The concentration of arsenic needed to kill someone would not be found in cleaning solutions or other common household products, an expert said.

“It’s not the easiest way to kill someone,” said Toby Rossman, a professor of environmental medicine at New York University.

Donald Alger, a professor of chemistry at California State University at Chico, said it could take as little as 70 milligrams to kill. That would amount to a pinch of pure arsenic, he said.

State police are continuing their investigation into an arsenic-related illness that swept through a church in New Sweden, killing a 78-year-old man and sickening a dozen others on Sunday.

Investigators have characterized the incident as “suspicious” and are looking for the source of the arsenic. State Police Lt. Dennis Appleton has said there is no evidence as yet that a crime was committed.

Arsenic occurs in nature as a mineral. In Maine, it’s found in potentially harmful levels in one out of 10 wells in Maine, according to the Department of Human Services.

Arsenic has been used as a poison since the Middle Ages. It’s believed to have killed Napoleon in 1821.

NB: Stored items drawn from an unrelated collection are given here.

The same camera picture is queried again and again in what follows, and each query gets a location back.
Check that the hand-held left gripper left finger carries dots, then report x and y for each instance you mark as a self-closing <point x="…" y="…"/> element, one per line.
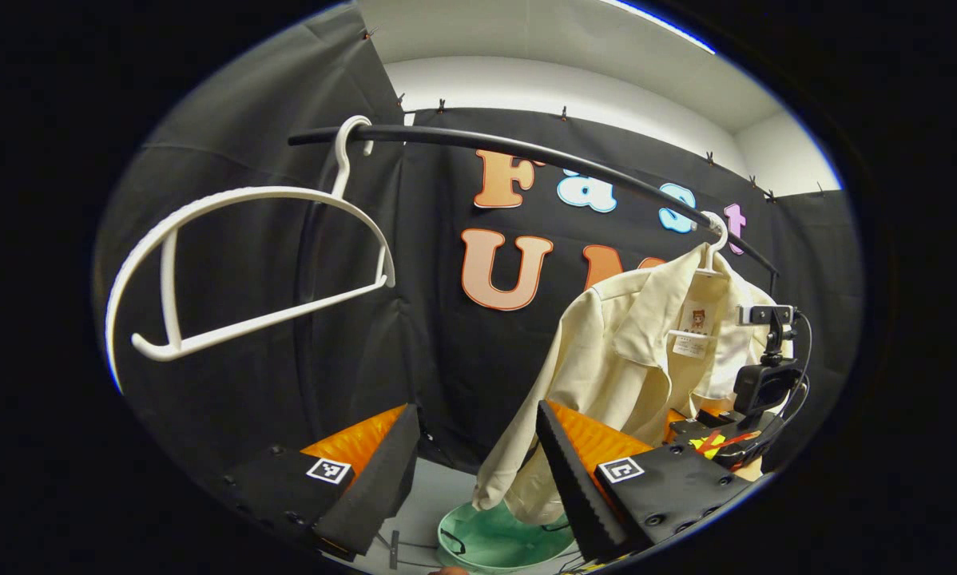
<point x="383" y="479"/>

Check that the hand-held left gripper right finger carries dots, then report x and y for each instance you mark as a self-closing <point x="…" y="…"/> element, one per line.
<point x="574" y="487"/>

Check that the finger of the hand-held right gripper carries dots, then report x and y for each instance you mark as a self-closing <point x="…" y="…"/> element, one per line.
<point x="675" y="416"/>

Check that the green laundry hamper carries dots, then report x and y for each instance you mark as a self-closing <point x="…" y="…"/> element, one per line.
<point x="494" y="547"/>

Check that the row of black backdrop clips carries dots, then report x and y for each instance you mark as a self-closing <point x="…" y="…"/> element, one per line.
<point x="563" y="113"/>

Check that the white plastic hanger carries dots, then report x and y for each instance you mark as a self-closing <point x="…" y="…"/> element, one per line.
<point x="247" y="194"/>
<point x="710" y="263"/>

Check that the black backdrop cloth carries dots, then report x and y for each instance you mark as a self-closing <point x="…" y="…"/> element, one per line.
<point x="287" y="375"/>

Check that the black clothes rack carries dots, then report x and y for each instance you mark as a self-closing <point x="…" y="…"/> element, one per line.
<point x="311" y="136"/>

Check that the cream jacket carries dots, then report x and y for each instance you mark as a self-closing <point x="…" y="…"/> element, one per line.
<point x="606" y="359"/>

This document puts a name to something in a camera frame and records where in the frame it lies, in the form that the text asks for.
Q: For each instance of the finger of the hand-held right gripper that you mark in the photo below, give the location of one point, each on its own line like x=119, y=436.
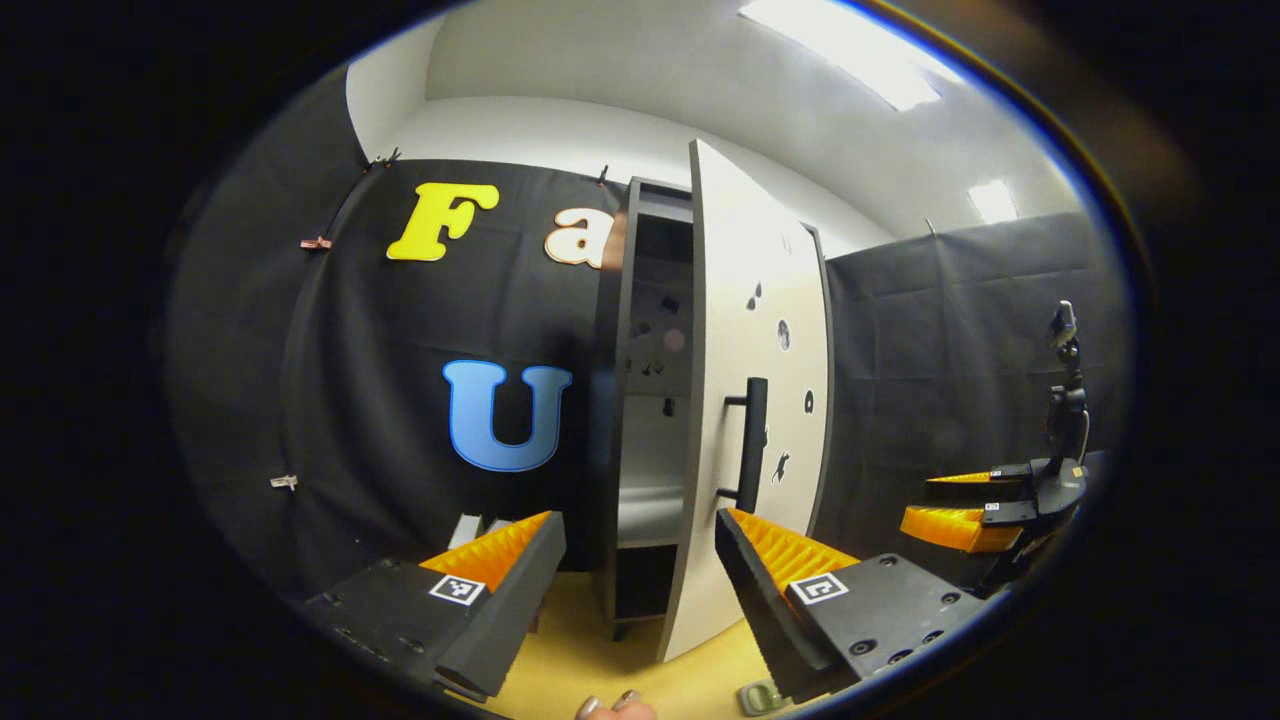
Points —
x=985, y=480
x=950, y=528

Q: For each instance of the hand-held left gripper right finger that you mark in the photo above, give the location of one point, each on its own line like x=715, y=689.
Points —
x=760, y=610

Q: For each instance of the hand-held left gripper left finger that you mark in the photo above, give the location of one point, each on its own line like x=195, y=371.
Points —
x=510, y=610

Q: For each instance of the grey cabinet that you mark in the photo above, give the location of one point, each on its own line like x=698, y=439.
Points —
x=612, y=400

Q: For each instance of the beige cabinet door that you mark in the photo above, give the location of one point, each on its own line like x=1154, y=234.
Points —
x=730, y=300

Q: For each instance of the white clip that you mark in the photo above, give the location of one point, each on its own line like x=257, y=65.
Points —
x=284, y=482

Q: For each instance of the small ceiling light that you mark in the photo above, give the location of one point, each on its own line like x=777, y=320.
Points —
x=992, y=201

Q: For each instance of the black backdrop cloth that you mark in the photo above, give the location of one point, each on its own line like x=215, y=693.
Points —
x=350, y=380

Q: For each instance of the orange clip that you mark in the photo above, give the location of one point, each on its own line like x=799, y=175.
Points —
x=316, y=243

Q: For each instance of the long ceiling light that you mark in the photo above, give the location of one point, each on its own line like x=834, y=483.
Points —
x=850, y=50

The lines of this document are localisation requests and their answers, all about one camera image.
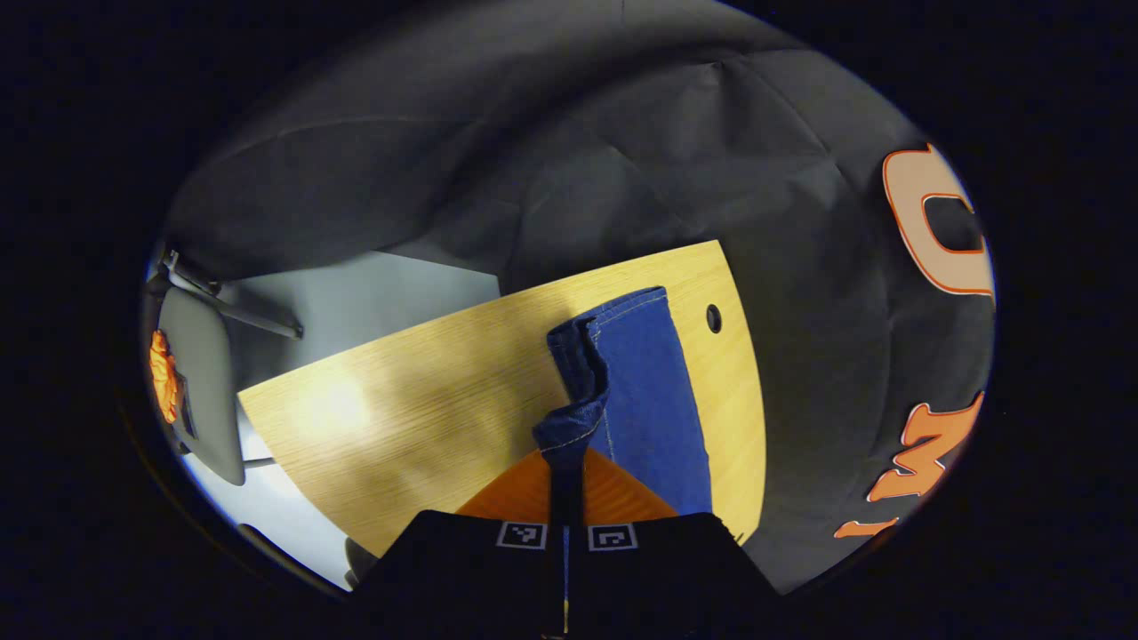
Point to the black backdrop cloth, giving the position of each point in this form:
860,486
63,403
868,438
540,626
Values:
622,133

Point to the blue denim jeans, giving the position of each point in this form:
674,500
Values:
649,400

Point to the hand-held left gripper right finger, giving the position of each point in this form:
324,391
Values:
658,578

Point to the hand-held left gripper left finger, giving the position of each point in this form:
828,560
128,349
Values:
462,569

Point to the grey chair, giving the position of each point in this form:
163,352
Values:
204,382

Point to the orange crumpled object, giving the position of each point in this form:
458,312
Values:
163,378

It was considered to be a good choice for killing someone because it was hard to detect and its symptoms – vomiting, diarrhea, abdominal pain – could be confused with many other illnesses.

More than 50 years ago, the hit play and movie “Arsenic and Old Lace” depicted two elderly ladies who put lonely men out of their misery by offering them elderberry wine laced with arsenic.

Investigators are still looking for the source of the arsenic in New Sweden. But they’ve ruled out the well water.

Both Rossman and Alger said the Maine case sounds suspicious.

“Unless someone purposefully dumped something into a water supply, you’re not going to get arsenic levels high enough to just kill people,” Alger said.